Rabbi Yehudah Sarna, head of the Bronfman Center for Jewish Student Life and Chief Rabbi of the Moses Ben Maimon Synagogue of the Abrahamic Family House in Abu Dhabi, United Arab Emirates, released a letter explaining the situation.“If you are reading this message and were previously unsure whether or not students were experiencing antisemitism, take it from me: THEY ARE.“We have received hundreds of complaints over the past two weeks of members of our university community enduring discrimination, harassment, and vandalism.” Rabbi Sarna said even Jewish students who are sympathetic to Palestinians have found themselves “confronted by straightforward antisemitic slurs, including ‘Hitler should have finished the job.’ We will not allow a permission structure for antisemitism to be built.”“NO SYMPATHY FOR HAMAS,” he wrote, in all capital letters.

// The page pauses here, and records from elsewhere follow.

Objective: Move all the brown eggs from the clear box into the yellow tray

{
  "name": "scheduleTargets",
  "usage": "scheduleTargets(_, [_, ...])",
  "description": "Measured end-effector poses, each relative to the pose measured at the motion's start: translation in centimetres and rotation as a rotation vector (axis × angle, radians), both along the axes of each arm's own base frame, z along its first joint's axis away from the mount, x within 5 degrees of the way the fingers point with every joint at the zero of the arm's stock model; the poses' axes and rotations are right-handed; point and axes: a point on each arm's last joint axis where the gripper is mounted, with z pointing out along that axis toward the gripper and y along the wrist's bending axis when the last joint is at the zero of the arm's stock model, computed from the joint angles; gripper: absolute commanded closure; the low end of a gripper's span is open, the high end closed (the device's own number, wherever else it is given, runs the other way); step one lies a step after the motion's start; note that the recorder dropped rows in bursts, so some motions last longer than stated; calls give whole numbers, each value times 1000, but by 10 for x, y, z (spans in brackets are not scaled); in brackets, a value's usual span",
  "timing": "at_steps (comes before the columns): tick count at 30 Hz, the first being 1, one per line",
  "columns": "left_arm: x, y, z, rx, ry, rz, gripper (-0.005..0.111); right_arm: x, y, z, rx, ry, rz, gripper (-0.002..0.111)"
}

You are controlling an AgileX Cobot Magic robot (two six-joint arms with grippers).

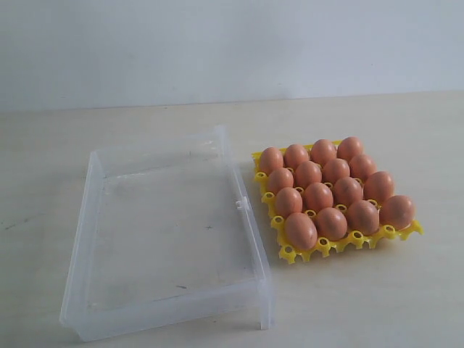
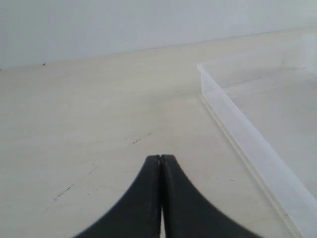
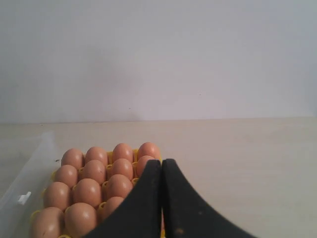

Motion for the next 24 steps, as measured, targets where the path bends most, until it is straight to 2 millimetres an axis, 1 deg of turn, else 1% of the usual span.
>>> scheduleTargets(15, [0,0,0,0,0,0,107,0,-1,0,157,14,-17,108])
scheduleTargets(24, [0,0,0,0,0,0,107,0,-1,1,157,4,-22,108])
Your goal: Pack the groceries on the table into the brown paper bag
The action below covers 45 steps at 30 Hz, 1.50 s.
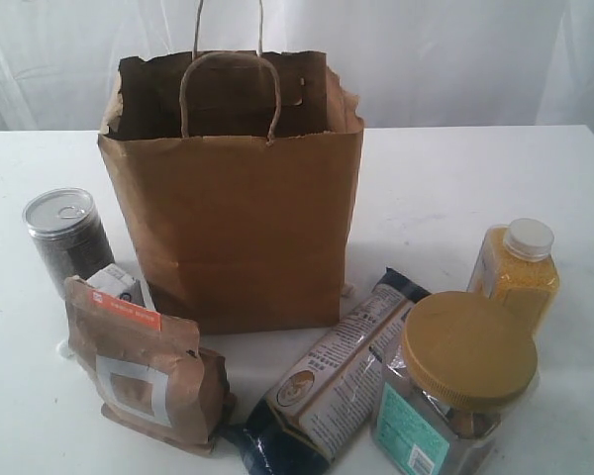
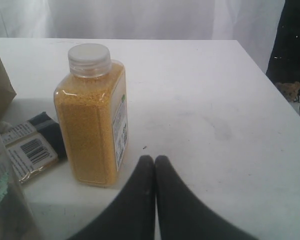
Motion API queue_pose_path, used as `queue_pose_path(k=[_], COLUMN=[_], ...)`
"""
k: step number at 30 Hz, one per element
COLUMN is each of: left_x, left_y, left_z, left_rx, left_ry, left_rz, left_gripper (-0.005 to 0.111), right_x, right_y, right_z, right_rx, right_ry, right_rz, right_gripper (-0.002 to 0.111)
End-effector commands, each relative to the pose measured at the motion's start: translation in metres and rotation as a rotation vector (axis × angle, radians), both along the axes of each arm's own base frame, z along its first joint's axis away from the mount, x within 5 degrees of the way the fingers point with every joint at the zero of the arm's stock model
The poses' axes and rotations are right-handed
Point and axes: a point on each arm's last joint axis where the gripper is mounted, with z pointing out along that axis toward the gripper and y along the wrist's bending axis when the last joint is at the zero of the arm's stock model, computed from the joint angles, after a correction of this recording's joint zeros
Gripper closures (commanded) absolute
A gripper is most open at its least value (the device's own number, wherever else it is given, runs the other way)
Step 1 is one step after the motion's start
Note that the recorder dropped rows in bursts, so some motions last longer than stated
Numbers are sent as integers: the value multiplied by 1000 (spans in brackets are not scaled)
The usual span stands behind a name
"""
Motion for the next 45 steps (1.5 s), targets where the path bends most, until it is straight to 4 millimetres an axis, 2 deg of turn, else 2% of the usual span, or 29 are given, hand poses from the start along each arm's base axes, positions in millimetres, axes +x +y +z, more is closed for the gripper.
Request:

“It’s pretty scary to walk around,” one student said. “I’m always looking over my shoulder to see who’s around,” he said. Other students expressed the same sentiment.

The “student walkout” took place at 1 p.m., where a large number of students left their classes to protest. That afternoon, a poster calling for the release of the hostages taken prisoner by Hamas was vandalized with the words “They will not return home alive.” The same day, protestors carried pictures of a Star of David in a trash bin, calling to “keep the world clean,” likely a reference to the antisemitic trope of “dirty Jews.”

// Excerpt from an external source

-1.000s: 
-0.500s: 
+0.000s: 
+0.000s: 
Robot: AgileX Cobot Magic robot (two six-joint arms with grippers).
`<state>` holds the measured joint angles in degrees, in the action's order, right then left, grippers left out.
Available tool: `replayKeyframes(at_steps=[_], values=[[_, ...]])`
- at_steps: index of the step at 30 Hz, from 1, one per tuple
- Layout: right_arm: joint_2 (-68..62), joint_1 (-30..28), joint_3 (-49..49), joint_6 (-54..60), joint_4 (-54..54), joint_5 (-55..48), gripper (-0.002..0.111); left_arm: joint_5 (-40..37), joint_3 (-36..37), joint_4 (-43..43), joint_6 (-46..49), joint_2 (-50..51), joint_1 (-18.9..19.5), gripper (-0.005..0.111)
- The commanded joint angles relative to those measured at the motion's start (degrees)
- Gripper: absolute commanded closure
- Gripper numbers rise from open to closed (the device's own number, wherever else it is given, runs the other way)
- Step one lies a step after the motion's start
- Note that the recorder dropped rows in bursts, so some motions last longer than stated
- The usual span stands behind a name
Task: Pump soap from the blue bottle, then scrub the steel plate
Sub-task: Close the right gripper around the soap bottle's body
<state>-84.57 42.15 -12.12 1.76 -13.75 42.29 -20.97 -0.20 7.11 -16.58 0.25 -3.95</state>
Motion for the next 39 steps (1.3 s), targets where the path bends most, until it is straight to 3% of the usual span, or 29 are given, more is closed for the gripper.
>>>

At one demonstration, protestors – holding signs accusing Israel of genocide – chanted “We don’t want no Jew state, we want all of it.”

Additionally on the day of the walkout, a person riding on a bike reportedly threw hot coffee on a Jewish student who was putting on tefillin.

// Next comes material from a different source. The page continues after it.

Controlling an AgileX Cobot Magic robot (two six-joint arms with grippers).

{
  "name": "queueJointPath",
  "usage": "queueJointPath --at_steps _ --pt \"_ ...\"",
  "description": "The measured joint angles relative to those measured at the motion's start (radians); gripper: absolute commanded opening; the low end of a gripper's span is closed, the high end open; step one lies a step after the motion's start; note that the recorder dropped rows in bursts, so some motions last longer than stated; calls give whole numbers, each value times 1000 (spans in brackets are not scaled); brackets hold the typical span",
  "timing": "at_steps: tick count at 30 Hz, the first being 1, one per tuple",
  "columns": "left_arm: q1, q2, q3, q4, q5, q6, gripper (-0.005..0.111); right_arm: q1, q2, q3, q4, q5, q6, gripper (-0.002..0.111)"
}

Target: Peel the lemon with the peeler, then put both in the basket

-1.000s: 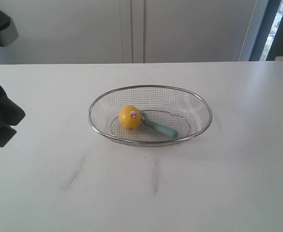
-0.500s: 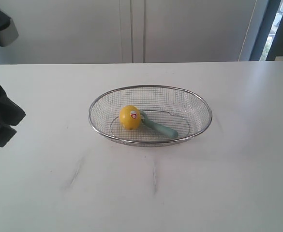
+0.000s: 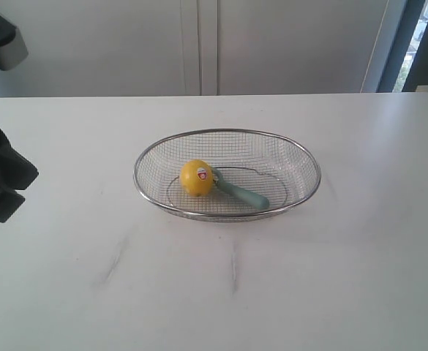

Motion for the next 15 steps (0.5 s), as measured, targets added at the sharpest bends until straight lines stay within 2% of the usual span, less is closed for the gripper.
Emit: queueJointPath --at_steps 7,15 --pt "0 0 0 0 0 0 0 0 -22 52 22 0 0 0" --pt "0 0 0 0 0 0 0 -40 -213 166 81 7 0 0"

Professor Andrew Ross is member of the Faculty for Justice in Palestine, which includes 206 NYU teachers and experienced a significant rise in membership following the Octobe 25 walkout and ensuing antisemitic incidents. He spoke at an event held during the walkout, behind a banner which said “Free Palestine”: “When the NYU administration speaks about Palestine it only speaks for the administration. It does not speak for the NYU community.”

Possibly referencing antisemitic tropes of Jewish money power, Ross said: “It’s a chain of command. A lot of the commands come from the trustees, some of the wealthiest and most powerful people in this town. Members of the permanent government of NYC.” Behind him was a student wearing a full face covering, of the variety seen worn by terrorists. Ross went on to say that the Israeli/Palestinian issue is not a “conflict,” but a “colonial war.”

As another pro-Palestinian crowd gathered, including young men with full face coverings, chants of “from the river to the sea” were accompanied by bullhorns. A group of pro-Israel young men stood opposite them, hand-in-hand, swaying back and forth while calmly and passionately singing the acheinu prayer. Acheinu is a prayer which beseeches G-d to rescue all Jews in distress or captivity, and to swiftly deliver them from trouble to relief, from darkness to light, and from bondage to freedom.

Rabbi Sarna is organizing a gathering in Washington Square Park on October 26, where he recommends that students bring American and Israeli flags, but that hateful signs or slogans will not be tolerated. He also announced a symposium titled “October 7 and the Antisemitism Surge in U.S. Higher Education.”

“I am a bridge builder, a peacemaker,” Rabbi Sarna, whose shul is one of the only active synagogues in the Arab world wrote. “But I will never sit back while voices on our campus that legitimize, minimize erase or celebrate the ethnic cleansing of jews and destruction of the Jewish state take root at the university I love.”